M. [R] établit encore que le syndic a été informé directement par le notaire de ce transfert de propriété, par un courier envoyé en recommandé avec demande d'avis de réception le 2 août 2019 au syndic Quadral Property (sa pièce n°5), et que la mise à jour du cadastre a été demandée par dépôt du dossier le 4 septembre 2019 au service de la publicité foncière (sa pièce n°7).
Le syndicat des copropriétaires, en se bornant à produire, au soutien de son assignation signifiée le 3 février 2023, une matrice cadastrale actualisée en 2019 indiquant encore le nom de M. [R] en qualité de propriétaire des lots, et en s'abstenant de produire aux débats le compte de copropriétaire de M. [D], nouveau propriétaire depuis le 6 août 2019, n'apporte aucun élément probant au soutien de sa thèse, selon laquelle M. [R] aurait envers lui une dette au titre des charges de copropriété et des frais de recouvrement concernant la période comprise entre le 1er janvier 2021 et le 1er janvier 2023.
Dès lors, par infirmation du jugement, la demande du syndicat des copropriétaires en paiement de la somme de 10 678,53 euros d'arriérés de charges de copropriété et appels travaux pour la période allant du 1er janvier 2021 au 1er janvier 2023, doit être rejetée.
Il en va de même, par voie de conséquence, de la demande subséquente du syndicat des copropriétaires tendant à obtenir le versement de 2 000 euros au titre des dommages-intérêts.
Sur la demande de dommages-intérêts présentée par M. [R]

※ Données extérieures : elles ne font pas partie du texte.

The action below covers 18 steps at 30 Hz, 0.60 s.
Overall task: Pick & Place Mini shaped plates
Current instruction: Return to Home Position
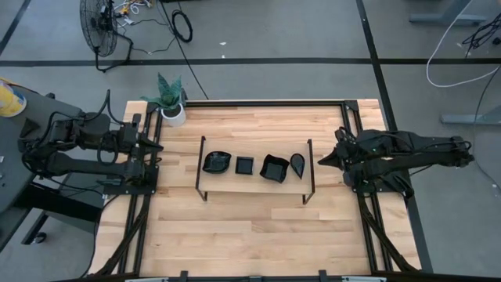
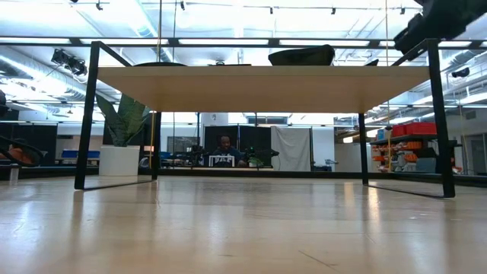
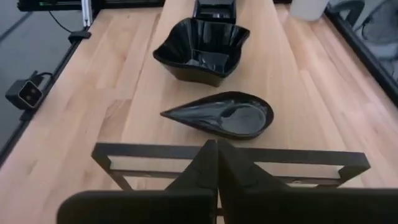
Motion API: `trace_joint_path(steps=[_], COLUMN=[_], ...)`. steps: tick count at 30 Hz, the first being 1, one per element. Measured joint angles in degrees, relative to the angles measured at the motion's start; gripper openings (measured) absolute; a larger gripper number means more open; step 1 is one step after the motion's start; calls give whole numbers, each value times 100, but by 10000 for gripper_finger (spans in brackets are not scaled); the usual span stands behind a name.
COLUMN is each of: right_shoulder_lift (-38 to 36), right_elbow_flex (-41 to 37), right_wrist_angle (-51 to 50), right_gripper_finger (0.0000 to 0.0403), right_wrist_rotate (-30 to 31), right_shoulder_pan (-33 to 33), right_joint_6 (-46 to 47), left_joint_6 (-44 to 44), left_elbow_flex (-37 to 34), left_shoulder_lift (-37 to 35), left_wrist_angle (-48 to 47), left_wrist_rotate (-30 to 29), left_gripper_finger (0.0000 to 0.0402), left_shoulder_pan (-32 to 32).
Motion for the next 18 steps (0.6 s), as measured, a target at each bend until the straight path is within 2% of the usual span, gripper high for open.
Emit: trace_joint_path(steps=[8,18], right_shoulder_lift=[-956,-1777], right_elbow_flex=[-788,-1516], right_wrist_angle=[940,2019], right_gripper_finger=[1,1], right_wrist_rotate=[-107,-103], right_shoulder_pan=[-2,-2], right_joint_6=[-556,-402], left_joint_6=[-2,-2], left_elbow_flex=[0,0], left_shoulder_lift=[0,0], left_wrist_angle=[-2,0], left_wrist_rotate=[0,0], left_gripper_finger=[25,25], left_shoulder_pan=[-1,1])
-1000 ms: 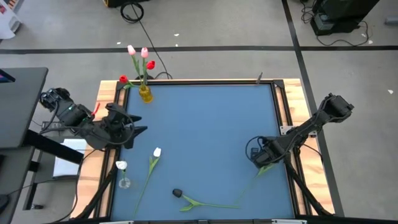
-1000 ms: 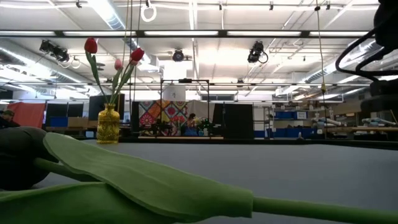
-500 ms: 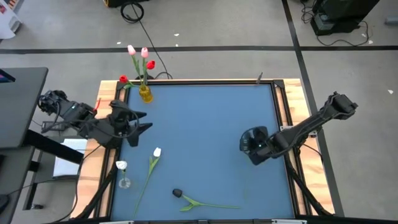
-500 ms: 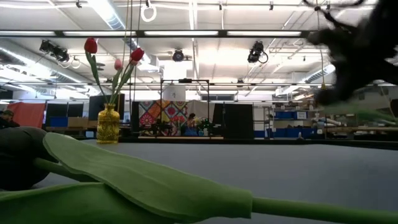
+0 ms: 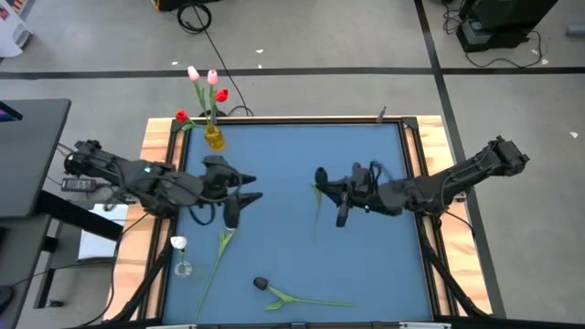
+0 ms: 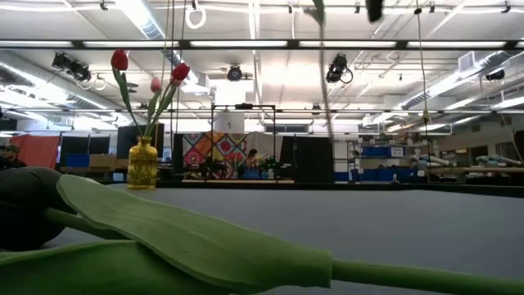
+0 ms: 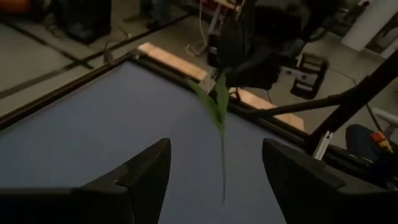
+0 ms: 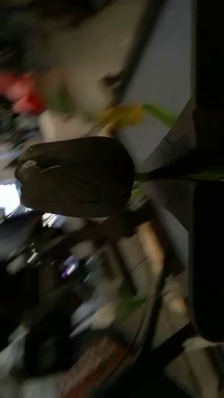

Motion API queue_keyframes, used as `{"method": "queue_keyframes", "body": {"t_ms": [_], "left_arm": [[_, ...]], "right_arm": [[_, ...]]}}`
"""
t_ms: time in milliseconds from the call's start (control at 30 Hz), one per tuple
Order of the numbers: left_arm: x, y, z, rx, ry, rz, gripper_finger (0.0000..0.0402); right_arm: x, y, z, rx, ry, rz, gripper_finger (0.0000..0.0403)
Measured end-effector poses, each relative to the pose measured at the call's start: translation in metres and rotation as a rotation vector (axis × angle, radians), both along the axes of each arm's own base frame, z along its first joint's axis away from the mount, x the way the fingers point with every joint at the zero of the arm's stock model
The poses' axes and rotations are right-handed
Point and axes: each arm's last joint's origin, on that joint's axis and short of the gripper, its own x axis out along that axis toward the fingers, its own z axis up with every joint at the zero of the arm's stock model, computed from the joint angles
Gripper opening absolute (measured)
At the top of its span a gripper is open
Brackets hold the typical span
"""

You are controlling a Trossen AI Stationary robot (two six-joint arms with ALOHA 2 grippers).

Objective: Sort flowers into vase by color
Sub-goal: Put the top black flower into the transparent vase

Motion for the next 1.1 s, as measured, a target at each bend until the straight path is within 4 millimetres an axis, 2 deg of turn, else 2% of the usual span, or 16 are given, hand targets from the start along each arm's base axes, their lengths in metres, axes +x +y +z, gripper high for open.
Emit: {"method": "queue_keyframes", "body": {"t_ms": [133,333,467,733,900,1100], "left_arm": [[0.026,-0.008,-0.006,0.015,-0.022,-0.075,0.0263],[0.060,-0.015,-0.019,0.021,-0.062,-0.151,0.0272],[0.079,-0.014,-0.027,0.028,-0.082,-0.142,0.0272],[0.111,-0.006,-0.047,0.002,-0.091,-0.181,0.0266],[0.121,0.000,-0.052,-0.006,-0.112,-0.178,0.0227],[0.123,0.006,-0.051,-0.008,-0.122,-0.177,0.0144]], "right_arm": [[0.006,-0.011,0.016,-0.074,-0.137,0.109,0.0012],[0.010,-0.024,0.024,-0.099,-0.216,0.292,0.0012],[0.011,-0.028,0.027,-0.138,-0.263,0.423,0.0012],[0.011,-0.037,0.032,-0.167,-0.306,0.463,0.0013],[0.011,-0.037,0.033,-0.169,-0.321,0.480,0.0013],[0.011,-0.037,0.033,-0.168,-0.320,0.487,0.0013]]}}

L'article 32-1 du code de procédure civile dispose : « Celui qui agit en justice de manière dilatoire ou abusive peut être condamné à une amende civile d'un maximum de 10 000 euros, sans préjudice des dommages-intérêts qui seraient réclamés. ».
En l'espèce
M. [R] invoque à juste titre l'acharnement procédurier du syndicat des copropriétaires à son encontre, celui-ci lui ayant signifié l'assignation du 3 février 2023 relative à une dette inexistante, alors que toutes les formalités juridiques et administratives autour de cette vente du 6 août 2019, ont été faites rapidement et que le syndic ne pouvait pas ignorer qu'il n'était plus copropriétaire depuis cette date et qu'il avait au surplus soldé son compte de copropriétaire.
Le syndicat des copropriétaires sera condamné à verser une somme de 1 000 euros à M. [R] au titre des dommages-intérêts.
Sur les dépens et l'application de l'article 700 du code de procédure civile
Le sens du présent arrêt conduit à infirmer le jugement sur les dépens et l'application qui a été faite de l'article 700 du code de procédure civile.
Le syndicat des copropriétaires, partie perdante, doit être condamné aux entiers dépens de première instance et d'appel, ainsi qu'à payer à M. [R] une somme de 2 000 euros par application de l'article 700 du code de procédure civile en cause d'appel.